You mean you got them? Already?? This can't be the Canada Post I have grown to be highly sceptical about!

So ---- MUSSEL UP! I bought a few this past July, just to psych me to do the HIM again. Whenever I feel the tweak of interset of desire, I wear one.

ME? 40s in a 50-meter pool?/ You must be mistaking me for someone who swims well!

Remember, i am the guy who measures oly success by a barely-sub-30 swim. To do that, it would mean 2 minutes for 100. If I could roar away fro 1500 at a pace of 1:40/100, that would get me to the end of the swim in a sleekly desirable 25 minutes. In reality, i think my fastest oly swim time was about 28 --- and I am sure the course was measured short.

40s for 50m --- that would be a staggering 20 minutes for 1500, and that will never-ever-ever-never happen in my lifetime. (I need to come back as a haddock or something in my next life, if I want any chance of that sort of time.....)

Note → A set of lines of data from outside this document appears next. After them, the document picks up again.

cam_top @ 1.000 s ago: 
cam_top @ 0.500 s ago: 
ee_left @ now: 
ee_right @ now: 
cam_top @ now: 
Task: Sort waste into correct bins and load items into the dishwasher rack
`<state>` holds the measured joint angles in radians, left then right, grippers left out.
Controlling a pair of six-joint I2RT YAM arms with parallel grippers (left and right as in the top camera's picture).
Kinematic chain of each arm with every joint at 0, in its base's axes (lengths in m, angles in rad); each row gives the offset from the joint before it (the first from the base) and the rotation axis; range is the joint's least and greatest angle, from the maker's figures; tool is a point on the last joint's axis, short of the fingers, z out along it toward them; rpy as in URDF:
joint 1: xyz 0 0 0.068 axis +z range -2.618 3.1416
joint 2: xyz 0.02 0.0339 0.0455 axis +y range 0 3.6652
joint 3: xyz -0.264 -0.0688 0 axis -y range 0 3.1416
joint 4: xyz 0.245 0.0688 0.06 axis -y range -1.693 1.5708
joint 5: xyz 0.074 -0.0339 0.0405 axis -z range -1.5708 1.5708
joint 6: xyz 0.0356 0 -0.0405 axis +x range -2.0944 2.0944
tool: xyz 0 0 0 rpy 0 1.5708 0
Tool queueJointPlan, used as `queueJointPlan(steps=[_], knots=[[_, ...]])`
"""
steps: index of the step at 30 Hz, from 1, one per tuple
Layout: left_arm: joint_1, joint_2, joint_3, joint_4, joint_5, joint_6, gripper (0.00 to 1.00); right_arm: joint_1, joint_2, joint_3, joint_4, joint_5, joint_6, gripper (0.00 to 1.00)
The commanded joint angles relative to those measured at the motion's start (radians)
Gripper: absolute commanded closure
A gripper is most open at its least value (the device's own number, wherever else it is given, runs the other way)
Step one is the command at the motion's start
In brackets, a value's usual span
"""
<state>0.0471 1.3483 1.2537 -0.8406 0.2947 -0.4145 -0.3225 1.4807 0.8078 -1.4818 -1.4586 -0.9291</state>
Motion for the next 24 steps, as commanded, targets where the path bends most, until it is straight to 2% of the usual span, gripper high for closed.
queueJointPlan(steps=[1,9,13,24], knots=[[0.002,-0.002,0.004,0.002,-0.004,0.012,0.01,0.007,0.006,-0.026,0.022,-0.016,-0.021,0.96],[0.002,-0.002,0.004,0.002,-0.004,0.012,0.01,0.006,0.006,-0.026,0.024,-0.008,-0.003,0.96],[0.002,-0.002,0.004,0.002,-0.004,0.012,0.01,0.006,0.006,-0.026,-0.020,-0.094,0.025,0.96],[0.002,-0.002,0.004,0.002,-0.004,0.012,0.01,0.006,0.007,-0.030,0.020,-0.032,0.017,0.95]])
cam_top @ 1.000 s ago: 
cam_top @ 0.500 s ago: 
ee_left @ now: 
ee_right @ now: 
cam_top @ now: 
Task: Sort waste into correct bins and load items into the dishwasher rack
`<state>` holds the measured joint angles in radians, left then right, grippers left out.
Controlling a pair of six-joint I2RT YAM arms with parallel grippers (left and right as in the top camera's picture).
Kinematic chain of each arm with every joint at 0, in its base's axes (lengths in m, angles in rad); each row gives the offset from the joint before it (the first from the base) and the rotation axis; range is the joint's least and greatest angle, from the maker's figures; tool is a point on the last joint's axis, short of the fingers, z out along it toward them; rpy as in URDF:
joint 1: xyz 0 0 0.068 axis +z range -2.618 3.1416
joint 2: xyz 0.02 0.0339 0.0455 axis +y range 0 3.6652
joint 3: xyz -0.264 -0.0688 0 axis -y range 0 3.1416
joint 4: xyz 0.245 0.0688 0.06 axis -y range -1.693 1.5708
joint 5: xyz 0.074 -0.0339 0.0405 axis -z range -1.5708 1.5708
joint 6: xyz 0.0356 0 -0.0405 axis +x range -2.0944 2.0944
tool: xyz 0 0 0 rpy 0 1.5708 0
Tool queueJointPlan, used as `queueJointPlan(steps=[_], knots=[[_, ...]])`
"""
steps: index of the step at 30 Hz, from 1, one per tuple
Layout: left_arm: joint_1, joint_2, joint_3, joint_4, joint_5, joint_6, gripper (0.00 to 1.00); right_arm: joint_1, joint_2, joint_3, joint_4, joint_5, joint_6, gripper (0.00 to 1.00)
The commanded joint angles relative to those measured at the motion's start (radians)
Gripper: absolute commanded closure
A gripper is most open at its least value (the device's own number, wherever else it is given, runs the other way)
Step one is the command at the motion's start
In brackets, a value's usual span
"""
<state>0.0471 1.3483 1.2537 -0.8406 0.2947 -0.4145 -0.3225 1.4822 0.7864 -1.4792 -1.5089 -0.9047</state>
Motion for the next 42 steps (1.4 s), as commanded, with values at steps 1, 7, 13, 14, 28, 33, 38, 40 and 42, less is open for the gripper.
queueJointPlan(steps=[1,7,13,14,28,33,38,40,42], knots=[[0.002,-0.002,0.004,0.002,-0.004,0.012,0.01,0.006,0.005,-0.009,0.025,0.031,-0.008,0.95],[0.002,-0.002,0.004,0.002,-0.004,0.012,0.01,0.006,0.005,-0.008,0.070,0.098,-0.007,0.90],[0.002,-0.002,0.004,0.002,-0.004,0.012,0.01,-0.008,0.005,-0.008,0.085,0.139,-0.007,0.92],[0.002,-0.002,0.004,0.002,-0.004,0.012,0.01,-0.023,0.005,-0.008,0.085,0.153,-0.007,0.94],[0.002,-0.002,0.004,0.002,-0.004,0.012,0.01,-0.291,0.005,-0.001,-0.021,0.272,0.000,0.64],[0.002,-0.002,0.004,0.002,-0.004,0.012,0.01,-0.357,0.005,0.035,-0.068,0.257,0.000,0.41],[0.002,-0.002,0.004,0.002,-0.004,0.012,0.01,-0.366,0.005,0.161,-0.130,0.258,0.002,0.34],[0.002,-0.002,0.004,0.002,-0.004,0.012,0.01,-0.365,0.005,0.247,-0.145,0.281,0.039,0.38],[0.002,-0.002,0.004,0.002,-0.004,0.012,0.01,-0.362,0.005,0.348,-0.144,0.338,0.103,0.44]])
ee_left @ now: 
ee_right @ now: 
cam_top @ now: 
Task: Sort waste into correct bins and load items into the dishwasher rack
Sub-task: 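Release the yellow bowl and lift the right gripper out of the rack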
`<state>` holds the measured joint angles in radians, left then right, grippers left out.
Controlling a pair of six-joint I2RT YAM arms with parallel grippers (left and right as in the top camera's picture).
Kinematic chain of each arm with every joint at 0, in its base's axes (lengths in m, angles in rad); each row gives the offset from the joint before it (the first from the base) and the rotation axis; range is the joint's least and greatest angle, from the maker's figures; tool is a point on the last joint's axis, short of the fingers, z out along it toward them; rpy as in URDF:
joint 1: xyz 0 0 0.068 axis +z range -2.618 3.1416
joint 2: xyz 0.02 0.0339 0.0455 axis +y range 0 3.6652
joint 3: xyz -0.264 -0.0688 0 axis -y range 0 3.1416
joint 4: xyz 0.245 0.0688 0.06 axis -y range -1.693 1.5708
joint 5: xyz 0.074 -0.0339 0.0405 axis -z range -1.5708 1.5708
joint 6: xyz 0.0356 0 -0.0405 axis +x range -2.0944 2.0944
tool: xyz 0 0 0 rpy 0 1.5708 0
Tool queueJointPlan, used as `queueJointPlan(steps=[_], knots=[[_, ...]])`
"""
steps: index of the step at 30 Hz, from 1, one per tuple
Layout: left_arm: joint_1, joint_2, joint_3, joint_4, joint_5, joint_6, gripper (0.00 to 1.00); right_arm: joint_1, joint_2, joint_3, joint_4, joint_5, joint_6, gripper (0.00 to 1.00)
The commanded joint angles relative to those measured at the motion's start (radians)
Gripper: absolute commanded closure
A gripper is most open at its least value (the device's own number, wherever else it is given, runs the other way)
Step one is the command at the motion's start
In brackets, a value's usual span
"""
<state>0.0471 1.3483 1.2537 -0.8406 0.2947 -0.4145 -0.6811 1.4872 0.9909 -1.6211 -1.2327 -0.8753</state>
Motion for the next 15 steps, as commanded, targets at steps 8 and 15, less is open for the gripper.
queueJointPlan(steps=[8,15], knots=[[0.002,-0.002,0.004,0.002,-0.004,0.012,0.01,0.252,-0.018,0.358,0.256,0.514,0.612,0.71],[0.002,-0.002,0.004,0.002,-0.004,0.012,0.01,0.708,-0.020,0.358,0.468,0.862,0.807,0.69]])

For people who don't have a real powewrful kick and/or a real effective pull, the only way they will enjoy godd swim speed is through increased cadence; I just don't see any way around it. I am pleased that my emphasis on increasing my cadence has evolved so quickly that it now second-nature to do 22/23 strokes per 25m, whereas not too long ago it was second-nature to do 19/20. And in a different way, it feels really nice. I guess what is feeling good is the absence of the "dead spots"; I just feel more fluid now.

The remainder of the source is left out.